__Task directions__:
Instruction for the entries below: return the part that opens with the line containing "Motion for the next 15" and closes with the line containing "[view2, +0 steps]", exactly, and no pictures.
═══ Extracted information
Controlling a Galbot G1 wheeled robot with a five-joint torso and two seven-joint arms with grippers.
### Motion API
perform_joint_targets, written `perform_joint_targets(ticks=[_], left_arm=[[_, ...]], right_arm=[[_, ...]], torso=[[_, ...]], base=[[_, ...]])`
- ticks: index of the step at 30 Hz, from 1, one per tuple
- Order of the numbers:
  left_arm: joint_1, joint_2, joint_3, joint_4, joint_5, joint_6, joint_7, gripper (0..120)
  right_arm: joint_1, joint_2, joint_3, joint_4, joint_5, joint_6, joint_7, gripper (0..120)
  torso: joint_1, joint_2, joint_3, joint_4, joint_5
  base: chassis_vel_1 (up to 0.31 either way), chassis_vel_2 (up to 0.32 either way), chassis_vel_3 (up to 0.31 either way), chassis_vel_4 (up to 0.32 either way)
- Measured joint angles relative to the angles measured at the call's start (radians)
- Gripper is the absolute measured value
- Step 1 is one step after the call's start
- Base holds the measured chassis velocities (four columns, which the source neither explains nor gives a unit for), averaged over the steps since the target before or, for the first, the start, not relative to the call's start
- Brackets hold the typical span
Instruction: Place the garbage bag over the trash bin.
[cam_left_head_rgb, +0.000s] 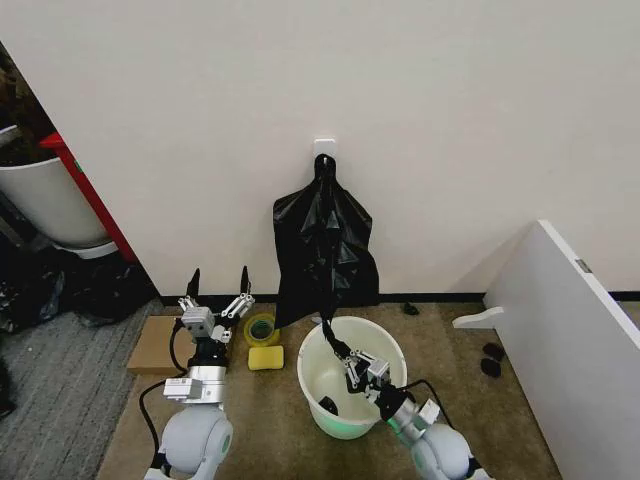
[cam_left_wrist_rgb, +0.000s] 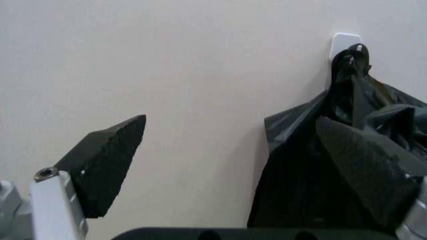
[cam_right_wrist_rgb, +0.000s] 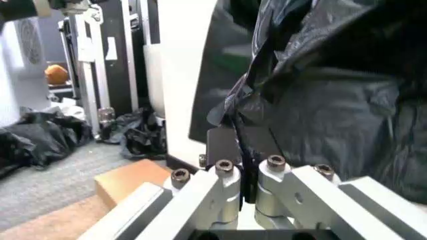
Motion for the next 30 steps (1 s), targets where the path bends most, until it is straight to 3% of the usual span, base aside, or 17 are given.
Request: perform_joint_targets(ticks=[7, 12, 14, 17, 19, 22, 27, 30], left_arm=[[0.0, -0.004, 0.0, 0.004, 0.006, 0.0, 0.0, 100], [0.0, -0.008, 0.001, 0.008, 0.013, 0.0, 0.0, 100], [-0.001, -0.009, 0.002, 0.008, 0.014, 0.0, 0.0, 100], [-0.001, -0.011, 0.003, 0.013, 0.02, -0.001, 0.001, 100], [0.001, -0.011, 0.004, 0.016, 0.026, -0.002, 0.001, 100], [0.001, -0.012, 0.004, 0.018, 0.028, -0.002, 0.001, 100], [0.0, -0.012, 0.003, 0.025, 0.03, -0.002, -0.001, 100], [-0.001, -0.01, 0.0, 0.025, 0.03, -0.002, -0.003, 100]], right_arm=[[0.021, 0.001, 0.066, -0.01, 0.035, 0.056, -0.102, 22], [0.037, -0.011, 0.113, 0.035, 0.225, 0.066, -0.269, 43], [0.037, -0.014, 0.112, 0.054, 0.222, 0.066, -0.218, 49], [0.056, -0.007, 0.049, 0.101, 0.044, 0.038, 0.191, 62], [0.084, 0.009, 0.002, 0.087, -0.085, 0.019, 0.333, 69], [0.109, 0.019, -0.034, 0.065, -0.14, 0.006, 0.393, 75], [0.225, 0.069, -0.16, -0.032, -0.307, -0.073, 0.583, 98], [0.272, 0.095, -0.196, -0.072, -0.334, -0.12, 0.645, 100]], torso=[[0.0, 0.0, 0.0, 0.0, 0.0001], [0.0, 0.0, 0.0, 0.0, -0.0001], [0.0, 0.0, 0.0, -0.0001, -0.0001], [0.0, 0.0, 0.0, -0.0001, -0.0003], [0.0, 0.0, 0.0, 0.0, -0.0002], [0.0, 0.0, 0.0, -0.0001, -0.0003], [0.0, 0.0, 0.0, 0.0, -0.0004], [0.0, 0.0, 0.0, 0.0, -0.0004]], base=[[0.0, 0.0, 0.0, 0.0], [0.0, 0.0, 0.0, 0.0], [0.0, 0.0, 0.0, 0.0], [0.0, 0.0, 0.0, 0.0], [0.0, 0.0, 0.0, 0.0], [0.0, 0.0, 0.0, 0.0], [0.0, 0.0, 0.0, 0.0], [0.0, 0.0, 0.0, 0.0]])
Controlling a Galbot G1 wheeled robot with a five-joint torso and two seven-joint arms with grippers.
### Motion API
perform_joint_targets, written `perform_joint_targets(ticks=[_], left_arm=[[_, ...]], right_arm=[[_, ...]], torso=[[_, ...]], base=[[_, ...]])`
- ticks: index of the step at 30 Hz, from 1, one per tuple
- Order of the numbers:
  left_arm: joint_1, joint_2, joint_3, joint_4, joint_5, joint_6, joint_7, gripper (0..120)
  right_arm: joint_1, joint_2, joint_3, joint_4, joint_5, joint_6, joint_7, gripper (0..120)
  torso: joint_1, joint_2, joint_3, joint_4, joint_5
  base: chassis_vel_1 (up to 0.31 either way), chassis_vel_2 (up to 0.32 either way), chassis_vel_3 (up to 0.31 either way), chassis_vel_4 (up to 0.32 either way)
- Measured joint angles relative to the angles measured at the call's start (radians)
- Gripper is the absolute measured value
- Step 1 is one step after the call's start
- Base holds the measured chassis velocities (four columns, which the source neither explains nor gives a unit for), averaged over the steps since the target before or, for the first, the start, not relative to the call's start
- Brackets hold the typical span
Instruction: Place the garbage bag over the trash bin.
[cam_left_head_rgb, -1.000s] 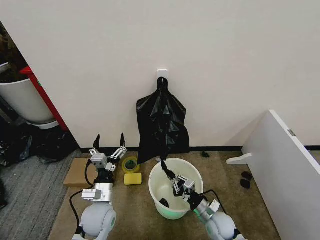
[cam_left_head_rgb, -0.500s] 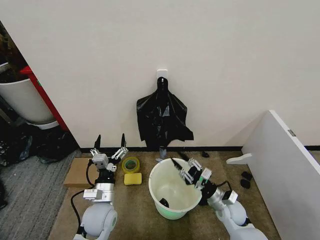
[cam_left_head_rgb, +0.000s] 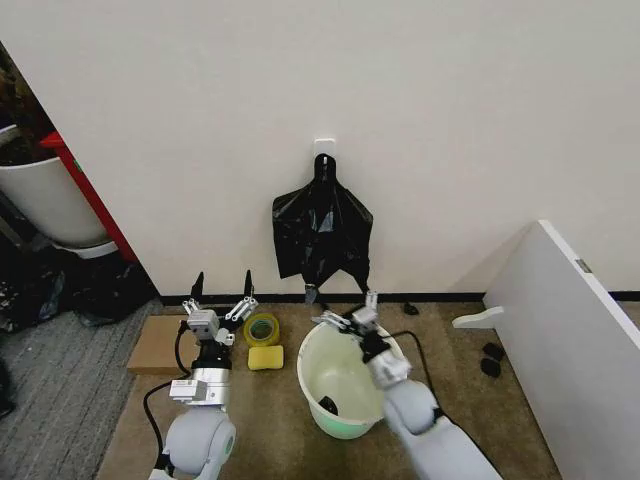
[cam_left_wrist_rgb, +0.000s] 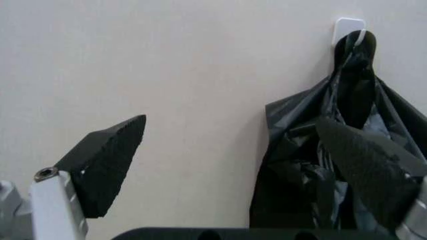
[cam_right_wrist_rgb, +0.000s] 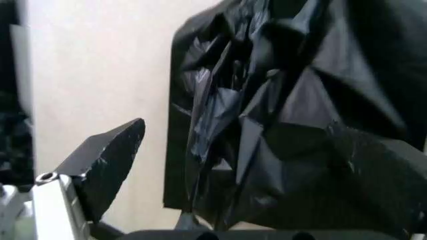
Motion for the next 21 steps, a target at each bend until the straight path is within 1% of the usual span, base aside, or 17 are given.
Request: perform_joint_targets(ticks=[2, 3, 4, 5, 8, 10, 11, 12, 17, 19, 20, 21], left_arm=[[0.0, 0.003, -0.006, -0.001, -0.002, 0.001, -0.004, 100], [0.0, 0.006, -0.009, -0.002, -0.003, 0.001, -0.008, 100], [0.0, 0.007, -0.011, -0.002, -0.004, 0.001, -0.01, 100], [0.0, 0.007, -0.011, -0.002, -0.004, 0.001, -0.01, 100], [-0.001, 0.011, -0.017, 0.002, -0.008, 0.002, -0.017, 100], [-0.001, 0.011, -0.018, 0.007, -0.009, 0.002, -0.021, 100], [-0.001, 0.011, -0.018, 0.009, -0.009, 0.002, -0.023, 100], [-0.001, 0.011, -0.018, 0.009, -0.009, 0.002, -0.023, 100], [-0.01, 0.006, -0.012, 0.023, -0.009, 0.002, -0.024, 100], [-0.013, 0.003, -0.008, 0.027, -0.007, 0.002, -0.024, 100], [-0.013, 0.003, -0.008, 0.027, -0.007, 0.002, -0.024, 100], [-0.015, 0.002, -0.006, 0.028, -0.006, 0.002, -0.024, 100]], right_arm=[[0.049, 0.034, -0.026, -0.043, -0.02, -0.036, 0.043, 99], [0.067, 0.045, -0.037, -0.057, -0.026, -0.053, 0.06, 97], [0.078, 0.053, -0.044, -0.065, -0.029, -0.066, 0.071, 94], [0.078, 0.053, -0.044, -0.065, -0.029, -0.066, 0.071, 94], [0.119, 0.08, -0.062, -0.103, -0.055, -0.115, 0.125, 79], [0.138, 0.089, -0.055, -0.131, -0.096, -0.132, 0.154, 72], [0.144, 0.091, -0.049, -0.143, -0.117, -0.136, 0.164, 67], [0.144, 0.091, -0.049, -0.143, -0.117, -0.136, 0.164, 67], [0.155, 0.094, -0.021, -0.169, -0.157, -0.141, 0.185, 46], [0.155, 0.094, -0.011, -0.17, -0.158, -0.141, 0.185, 36], [0.155, 0.094, -0.011, -0.17, -0.158, -0.141, 0.185, 36], [0.155, 0.093, -0.006, -0.17, -0.158, -0.141, 0.185, 32]], torso=[[0.0, 0.0, 0.0, 0.0, 0.0], [0.0, 0.0, 0.0, 0.0001, 0.0], [0.0, 0.0, 0.0, 0.0, 0.0], [0.0, 0.0, 0.0, 0.0, 0.0], [0.0, 0.0, 0.0, 0.0001, 0.0], [0.0, 0.0, 0.0, 0.0001, 0.0], [0.0, 0.0, 0.0, 0.0, 0.0], [0.0, 0.0, 0.0, 0.0, 0.0], [0.0, 0.0, 0.0, -0.0001, 0.0], [0.0, 0.0, 0.0, -0.0001, 0.0], [0.0, 0.0, 0.0, -0.0001, 0.0], [0.0, 0.0, 0.0, -0.0001, 0.0]], base=[[0.0, 0.0, 0.0, 0.0], [0.0, 0.0, 0.0, 0.0], [0.0, 0.0, 0.0, 0.0], [0.0, 0.0, 0.0, 0.0], [0.0, 0.0, 0.0, 0.0], [0.0, 0.0, 0.0, 0.0], [0.0, 0.0, 0.0, 0.0], [0.0, 0.0, 0.0, 0.0], [0.0, 0.0, 0.0, 0.0], [0.0, 0.0, 0.0, 0.0], [0.0, 0.0, 0.0, 0.0], [0.0, 0.0, 0.0, 0.0]])
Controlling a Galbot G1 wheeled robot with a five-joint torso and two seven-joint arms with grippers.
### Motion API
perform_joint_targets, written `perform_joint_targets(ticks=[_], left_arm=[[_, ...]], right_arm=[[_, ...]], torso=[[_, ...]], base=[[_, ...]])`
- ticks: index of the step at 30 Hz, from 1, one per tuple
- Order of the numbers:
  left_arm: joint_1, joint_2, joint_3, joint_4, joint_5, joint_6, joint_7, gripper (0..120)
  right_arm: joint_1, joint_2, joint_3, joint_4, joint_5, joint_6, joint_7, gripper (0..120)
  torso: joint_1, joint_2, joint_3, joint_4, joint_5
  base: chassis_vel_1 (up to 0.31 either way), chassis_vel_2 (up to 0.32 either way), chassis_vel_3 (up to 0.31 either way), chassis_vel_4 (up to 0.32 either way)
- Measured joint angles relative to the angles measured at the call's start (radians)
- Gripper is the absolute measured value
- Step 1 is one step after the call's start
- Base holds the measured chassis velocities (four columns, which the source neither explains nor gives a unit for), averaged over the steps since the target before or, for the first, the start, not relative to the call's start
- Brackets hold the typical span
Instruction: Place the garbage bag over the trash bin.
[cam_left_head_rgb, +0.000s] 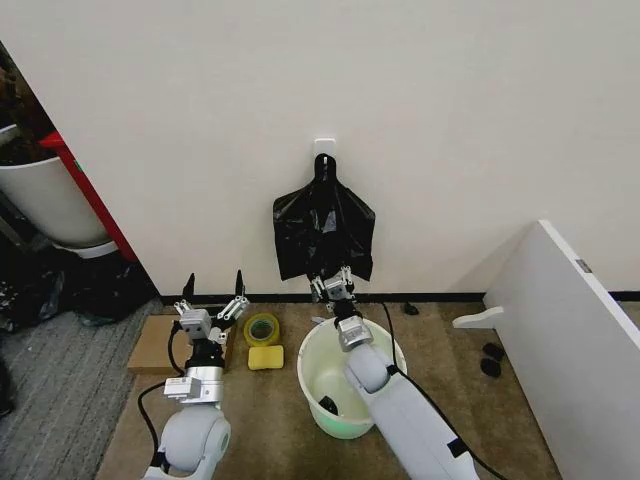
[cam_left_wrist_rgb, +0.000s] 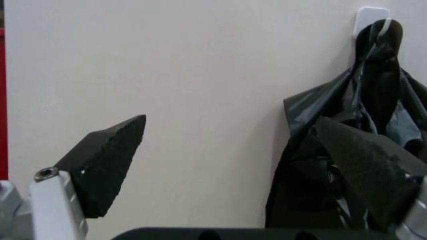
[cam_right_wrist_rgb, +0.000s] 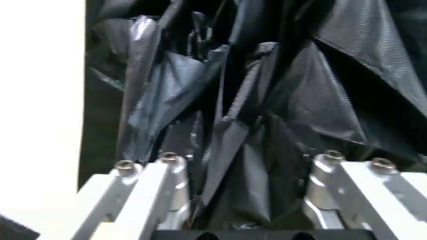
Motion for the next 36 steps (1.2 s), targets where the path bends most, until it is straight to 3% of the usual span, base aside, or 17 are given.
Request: perform_joint_targets(ticks=[9, 17, 22, 23, 28, 30, 32, 36], left_arm=[[-0.006, 0.001, 0.006, -0.003, 0.006, -0.001, 0.001, 100], [-0.047, 0.062, 0.032, 0.01, 0.034, -0.022, 0.045, 100], [-0.167, 0.165, 0.063, 0.107, 0.119, -0.071, 0.133, 100], [-0.167, 0.165, 0.063, 0.107, 0.119, -0.071, 0.133, 100], [-0.379, 0.269, 0.098, 0.262, 0.239, -0.081, 0.167, 100], [-0.392, 0.275, 0.103, 0.271, 0.246, -0.083, 0.169, 100], [-0.49, 0.316, 0.172, 0.336, 0.304, -0.113, 0.212, 100], [-0.586, 0.342, 0.264, 0.387, 0.353, -0.18, 0.31, 100]], right_arm=[[-0.019, -0.013, 0.022, 0.023, 0.063, 0.029, -0.042, 0], [-0.072, -0.054, 0.034, 0.163, 0.392, 0.097, -0.176, 0], [-0.113, -0.08, 0.059, 0.255, 0.596, 0.149, -0.299, 0], [-0.113, -0.08, 0.059, 0.255, 0.596, 0.149, -0.299, 0], [-0.142, -0.093, 0.08, 0.287, 0.659, 0.185, -0.401, 0], [-0.144, -0.093, 0.081, 0.289, 0.662, 0.187, -0.407, 0], [-0.155, -0.092, 0.085, 0.298, 0.671, 0.193, -0.432, 0], [-0.16, -0.081, 0.087, 0.298, 0.664, 0.194, -0.44, 0]], torso=[[0.0, 0.0, 0.0, 0.0001, 0.0002], [0.0, 0.0, 0.0, 0.0002, 0.0003], [0.0, 0.0, 0.0, -0.0002, 0.0], [0.0, 0.0, 0.0, -0.0002, 0.0], [0.0, 0.0, 0.0, -0.0002, 0.0004], [0.0, 0.0, 0.0, -0.0001, 0.0006], [0.0, 0.0, 0.0, 0.0002, 0.0001], [0.0, 0.0, 0.0, -0.0001, 0.0002]], base=[[0.0, 0.0, 0.0, 0.0], [0.0, 0.0, 0.0, 0.0], [0.0, 0.0, 0.0, 0.0], [0.0, 0.0, 0.0, 0.0], [0.0, 0.0, 0.0, 0.0], [0.0, 0.0, 0.0, 0.0], [0.0, 0.0, 0.0, 0.0], [0.0, 0.0, 0.0, 0.0]])
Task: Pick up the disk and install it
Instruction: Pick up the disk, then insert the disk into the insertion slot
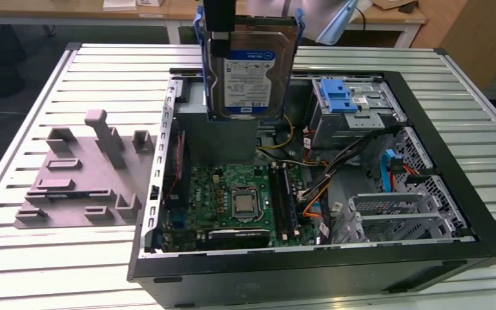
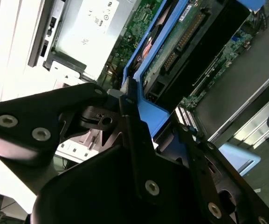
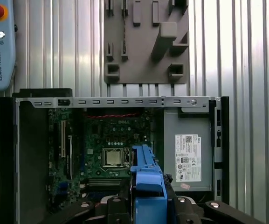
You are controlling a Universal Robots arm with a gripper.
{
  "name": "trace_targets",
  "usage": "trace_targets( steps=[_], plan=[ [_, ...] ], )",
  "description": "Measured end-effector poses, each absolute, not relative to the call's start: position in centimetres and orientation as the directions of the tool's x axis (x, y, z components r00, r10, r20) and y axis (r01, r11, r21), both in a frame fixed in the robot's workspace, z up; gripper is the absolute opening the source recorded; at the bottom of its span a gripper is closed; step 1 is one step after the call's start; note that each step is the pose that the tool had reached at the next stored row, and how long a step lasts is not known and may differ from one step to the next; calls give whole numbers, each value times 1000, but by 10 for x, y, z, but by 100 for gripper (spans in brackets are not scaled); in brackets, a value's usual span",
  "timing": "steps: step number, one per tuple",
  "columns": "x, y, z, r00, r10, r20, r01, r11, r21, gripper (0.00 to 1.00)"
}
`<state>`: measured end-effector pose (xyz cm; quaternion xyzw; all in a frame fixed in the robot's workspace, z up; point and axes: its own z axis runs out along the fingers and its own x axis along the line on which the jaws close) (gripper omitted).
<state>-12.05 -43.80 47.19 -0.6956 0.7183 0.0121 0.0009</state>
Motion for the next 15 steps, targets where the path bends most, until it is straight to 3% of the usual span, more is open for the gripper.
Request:
trace_targets(
  steps=[15],
  plan=[
    [-107, -446, 471, -32, -999, -18, -999, 32, 16, 36]
  ],
)
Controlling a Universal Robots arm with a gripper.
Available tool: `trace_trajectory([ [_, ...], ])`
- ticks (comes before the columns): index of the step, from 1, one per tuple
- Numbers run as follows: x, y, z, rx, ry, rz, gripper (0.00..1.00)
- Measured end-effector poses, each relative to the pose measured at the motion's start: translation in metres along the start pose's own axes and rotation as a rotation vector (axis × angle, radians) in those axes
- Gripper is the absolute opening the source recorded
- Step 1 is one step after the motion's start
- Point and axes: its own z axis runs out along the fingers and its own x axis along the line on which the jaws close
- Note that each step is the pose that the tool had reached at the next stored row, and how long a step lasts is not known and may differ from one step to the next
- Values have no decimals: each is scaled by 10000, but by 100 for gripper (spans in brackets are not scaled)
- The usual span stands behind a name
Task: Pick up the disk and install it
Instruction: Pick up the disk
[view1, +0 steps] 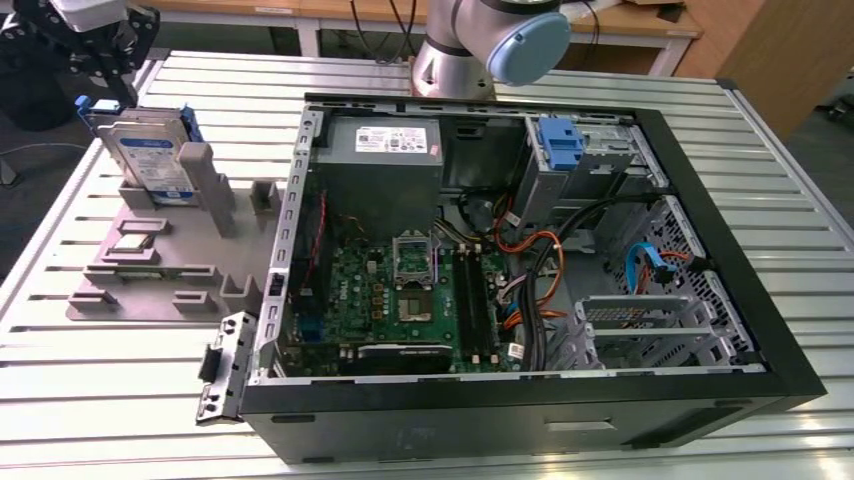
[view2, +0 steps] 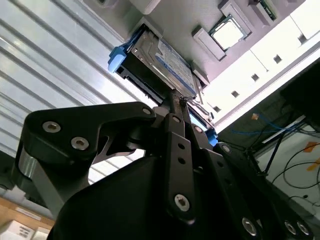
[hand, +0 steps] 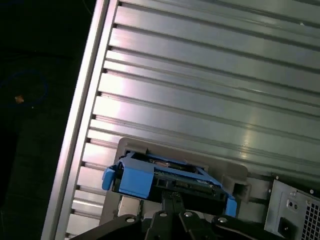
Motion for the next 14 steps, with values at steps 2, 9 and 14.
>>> trace_trajectory([
  [2,0,0,1,-9,16,-360,11],
  [9,0,0,3,-40,72,-1614,11],
  [14,0,0,4,-63,112,-2520,11],
])
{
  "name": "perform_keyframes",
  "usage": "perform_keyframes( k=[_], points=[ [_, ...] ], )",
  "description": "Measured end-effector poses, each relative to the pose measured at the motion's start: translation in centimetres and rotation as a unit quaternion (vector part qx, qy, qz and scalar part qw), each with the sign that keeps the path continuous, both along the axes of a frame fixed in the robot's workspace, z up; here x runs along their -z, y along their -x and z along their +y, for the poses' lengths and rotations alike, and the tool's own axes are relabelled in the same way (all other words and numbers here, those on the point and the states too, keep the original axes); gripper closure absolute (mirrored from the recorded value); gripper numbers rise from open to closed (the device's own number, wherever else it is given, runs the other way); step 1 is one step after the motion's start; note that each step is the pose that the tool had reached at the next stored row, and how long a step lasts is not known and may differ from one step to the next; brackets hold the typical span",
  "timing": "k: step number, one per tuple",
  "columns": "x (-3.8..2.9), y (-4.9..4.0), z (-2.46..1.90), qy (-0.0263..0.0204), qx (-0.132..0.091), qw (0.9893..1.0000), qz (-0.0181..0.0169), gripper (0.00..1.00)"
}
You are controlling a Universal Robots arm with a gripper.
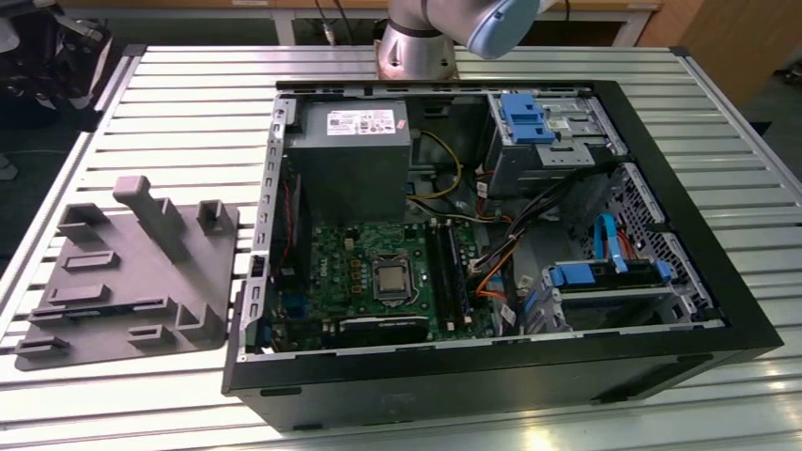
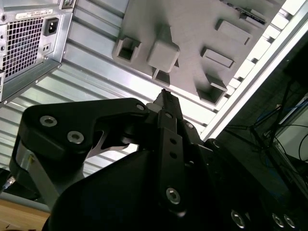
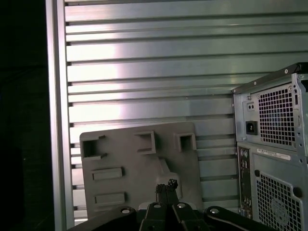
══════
__Finished task__:
Motion for the next 15 steps, targets where the path bends most, until it is straight to 3% of the usual span, more is open for the gripper.
Request:
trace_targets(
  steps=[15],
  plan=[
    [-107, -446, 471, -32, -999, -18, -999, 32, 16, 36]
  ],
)
Controlling a Universal Robots arm with a gripper.
Available tool: `trace_trajectory([ [_, ...], ])`
- ticks (comes before the columns): index of the step, from 1, one per tuple
- Numbers run as follows: x, y, z, rx, ry, rz, gripper (0.00..1.00)
- Measured end-effector poses, each relative to the pose measured at the motion's start: translation in metres along the start pose's own axes and rotation as a rotation vector (axis × angle, radians) in those axes
- Gripper is the absolute opening the source recorded
- Step 1 is one step after the motion's start
- Point and axes: its own z axis runs out along the fingers and its own x axis along the line on which the jaws close
- Note that each step is the pose that the tool had reached at the next stored row, and how long a step lasts is not known and may differ from one step to the next
- Values have no decimals: each is scaled by 10000, but by 100 for gripper (spans in brackets are not scaled)
- The usual span stands behind a name
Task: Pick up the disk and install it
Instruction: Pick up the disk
[view1, +0 steps] 
[view2, +0 steps] 

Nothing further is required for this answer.